* Your task: The lines to reproduce from the material below are those from the one containing "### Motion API" through the one containing "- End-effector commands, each", both included; write them out exactly and add nothing.

* Collected material:
# # # #
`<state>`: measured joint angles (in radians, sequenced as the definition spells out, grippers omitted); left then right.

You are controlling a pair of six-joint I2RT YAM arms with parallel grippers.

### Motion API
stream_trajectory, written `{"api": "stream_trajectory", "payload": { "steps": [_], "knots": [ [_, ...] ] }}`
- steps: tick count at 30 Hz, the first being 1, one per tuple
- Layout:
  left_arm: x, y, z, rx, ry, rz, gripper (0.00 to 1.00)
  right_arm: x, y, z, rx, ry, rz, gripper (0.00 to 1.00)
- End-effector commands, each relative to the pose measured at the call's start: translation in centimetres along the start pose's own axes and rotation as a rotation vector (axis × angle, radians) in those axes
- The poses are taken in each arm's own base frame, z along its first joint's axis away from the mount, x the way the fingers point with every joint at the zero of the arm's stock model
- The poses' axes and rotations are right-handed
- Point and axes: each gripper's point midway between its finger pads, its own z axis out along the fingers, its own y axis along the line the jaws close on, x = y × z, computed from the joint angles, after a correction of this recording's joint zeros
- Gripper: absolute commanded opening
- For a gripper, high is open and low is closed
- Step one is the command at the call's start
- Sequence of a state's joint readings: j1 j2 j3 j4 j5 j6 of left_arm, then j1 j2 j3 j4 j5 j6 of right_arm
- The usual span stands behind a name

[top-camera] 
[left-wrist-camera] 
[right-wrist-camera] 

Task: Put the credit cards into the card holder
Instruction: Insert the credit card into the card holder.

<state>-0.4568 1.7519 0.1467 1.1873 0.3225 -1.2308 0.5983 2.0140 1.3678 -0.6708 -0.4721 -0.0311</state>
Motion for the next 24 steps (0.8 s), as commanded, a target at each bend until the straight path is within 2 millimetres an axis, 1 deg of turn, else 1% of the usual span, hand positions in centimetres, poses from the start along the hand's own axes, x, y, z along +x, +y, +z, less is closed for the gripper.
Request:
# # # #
* Task result:
### Motion API
stream_trajectory, written `{"api": "stream_trajectory", "payload": { "steps": [_], "knots": [ [_, ...] ] }}`
- steps: tick count at 30 Hz, the first being 1, one per tuple
- Layout:
  left_arm: x, y, z, rx, ry, rz, gripper (0.00 to 1.00)
  right_arm: x, y, z, rx, ry, rz, gripper (0.00 to 1.00)
- End-effector commands, each relative to the pose measured at the call's start: translation in centimetres along the start pose's own axes and rotation as a rotation vector (axis × angle, radians) in those axes

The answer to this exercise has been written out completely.